Henderson likened the resulting improved resolution of neural sensing, compared with that of older-generation BCIs, to that of handing out applause meters to individual members of a studio audience rather than just stationing them on the ceiling, “so you can tell just how hard and how fast each person in the audience is clapping.”
Shenoy said the day will come — closer to five than 10 years from now, he predicted —when a self-calibrating, fully implanted wireless system can be used without caregiver assistance, has no cosmetic impact and can be used around the clock.
“I don’t see any insurmountable challenges.” he said. “We know the steps we have to take to get there.”
Degray, who continues to participate actively in the research, knew how to type before his accident but was no expert at it. He described his newly revealed prowess in the language of a video game aficionado.
“This is like one of the coolest video games I’ve ever gotten to play with,” he said. “And I don’t even have to put a quarter in it.”
The study’s results are the culmination of a long-running collaboration between Henderson and Shenoy and a multi-institutional consortium called BrainGate. Leigh Hochberg, MD, PhD, a neurologist and neuroscientist at Massachusetts General Hospital, Brown University and the VA Rehabilitation Research and Development Center for Neurorestoration and Neurotechnology in Providence, Rhode Island, directs the pilot clinical trial of the BrainGate system and is a study co-author.
“This incredible collaboration continues to break new ground in developing powerful, intuitive, flexible neural interfaces that we all hope will one day restore communication, mobility and independence for people with neurologic disease or injury,” said Hochberg.

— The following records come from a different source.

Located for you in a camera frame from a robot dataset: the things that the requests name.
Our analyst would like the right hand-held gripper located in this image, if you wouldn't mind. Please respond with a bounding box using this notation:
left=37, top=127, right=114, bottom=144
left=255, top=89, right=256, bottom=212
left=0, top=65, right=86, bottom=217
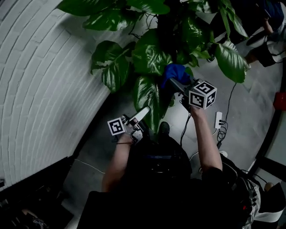
left=168, top=75, right=218, bottom=112

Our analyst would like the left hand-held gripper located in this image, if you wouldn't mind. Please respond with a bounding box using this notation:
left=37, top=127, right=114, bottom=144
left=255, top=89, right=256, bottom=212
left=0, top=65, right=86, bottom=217
left=107, top=106, right=151, bottom=144

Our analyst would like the blue cloth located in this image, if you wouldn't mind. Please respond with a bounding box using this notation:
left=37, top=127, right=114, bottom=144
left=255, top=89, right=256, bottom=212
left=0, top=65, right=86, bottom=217
left=160, top=63, right=192, bottom=89

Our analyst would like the green leafy plant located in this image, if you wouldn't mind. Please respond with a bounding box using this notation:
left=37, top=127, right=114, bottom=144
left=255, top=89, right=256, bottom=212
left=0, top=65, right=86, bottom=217
left=57, top=0, right=250, bottom=135

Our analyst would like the person's right forearm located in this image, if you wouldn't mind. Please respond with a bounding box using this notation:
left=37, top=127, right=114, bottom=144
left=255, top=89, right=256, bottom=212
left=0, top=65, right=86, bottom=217
left=189, top=105, right=224, bottom=174

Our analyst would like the person's left forearm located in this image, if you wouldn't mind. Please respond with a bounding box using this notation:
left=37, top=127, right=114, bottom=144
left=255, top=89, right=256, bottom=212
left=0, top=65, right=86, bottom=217
left=101, top=132, right=136, bottom=193

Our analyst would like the person's black shoe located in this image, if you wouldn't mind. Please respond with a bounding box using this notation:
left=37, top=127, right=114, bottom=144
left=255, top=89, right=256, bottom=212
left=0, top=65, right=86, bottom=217
left=157, top=121, right=171, bottom=141

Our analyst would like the white power strip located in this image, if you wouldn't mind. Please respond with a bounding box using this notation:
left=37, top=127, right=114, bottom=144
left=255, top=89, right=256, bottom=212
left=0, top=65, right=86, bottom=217
left=214, top=111, right=223, bottom=130

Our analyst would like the black chest rig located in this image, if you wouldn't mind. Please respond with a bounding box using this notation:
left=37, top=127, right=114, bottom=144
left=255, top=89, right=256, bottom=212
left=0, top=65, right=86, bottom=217
left=128, top=134, right=193, bottom=182

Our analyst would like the person's black shirt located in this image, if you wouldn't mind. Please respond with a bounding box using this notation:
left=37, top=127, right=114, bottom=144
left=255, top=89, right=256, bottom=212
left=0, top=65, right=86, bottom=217
left=77, top=166, right=248, bottom=229

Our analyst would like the red object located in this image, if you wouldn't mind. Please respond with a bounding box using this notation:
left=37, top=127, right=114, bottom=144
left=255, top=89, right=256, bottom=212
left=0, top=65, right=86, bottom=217
left=273, top=91, right=286, bottom=110

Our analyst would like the black cabinet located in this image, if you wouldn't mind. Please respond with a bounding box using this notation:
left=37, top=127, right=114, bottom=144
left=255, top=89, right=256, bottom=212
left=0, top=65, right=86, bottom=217
left=0, top=155, right=76, bottom=229

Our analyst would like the black and white bag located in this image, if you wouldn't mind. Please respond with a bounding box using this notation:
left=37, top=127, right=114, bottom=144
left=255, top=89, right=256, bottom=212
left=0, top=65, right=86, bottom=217
left=220, top=154, right=286, bottom=229

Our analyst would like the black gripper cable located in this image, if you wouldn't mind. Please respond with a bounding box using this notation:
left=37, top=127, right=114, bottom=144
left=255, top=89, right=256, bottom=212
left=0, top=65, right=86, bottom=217
left=180, top=111, right=192, bottom=148

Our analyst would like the black power cable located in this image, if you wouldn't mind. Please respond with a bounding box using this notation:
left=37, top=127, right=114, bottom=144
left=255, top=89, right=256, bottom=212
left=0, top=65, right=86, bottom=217
left=216, top=82, right=237, bottom=149

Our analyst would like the thin white floor cable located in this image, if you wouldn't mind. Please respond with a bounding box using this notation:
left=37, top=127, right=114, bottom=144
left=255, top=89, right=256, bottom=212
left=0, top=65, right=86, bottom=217
left=75, top=158, right=106, bottom=174

Stanford research assistant Christine Blabe was also a study co-author, as were BrainGate researchers from Massachusetts General Hospital and Case Western University.
The study was funded by the National Institutes of Health (grants R01DC014034, R011NS066311, R01DC009899, N01HD53404 and N01HD10018), the Stanford Office of Postdoctoral Affairs, the Craig H. Neilsen Foundation, the Stanford Medical Scientist Training Program, Stanford BioX-NeuroVentures, the Stanford Institute for Neuro-Innovation and Translational Neuroscience, the Stanford Neuroscience Institute, Larry and Pamela Garlick, Samuel and Betsy Reeves, the Howard Hughes Medical Institute, the U.S. Department of Veterans Affairs, the MGH-Dean Institute for Integrated Research on Atrial Fibrillation and Stroke and Massachusetts General Hospital.
Stanford’s Office of Technology Licensing holds intellectual property on the intercortical BCI-related engineering advances made in Shenoy’s lab.
*CAUTION: Investigational Device. Limited by Federal Law to Investigational Use.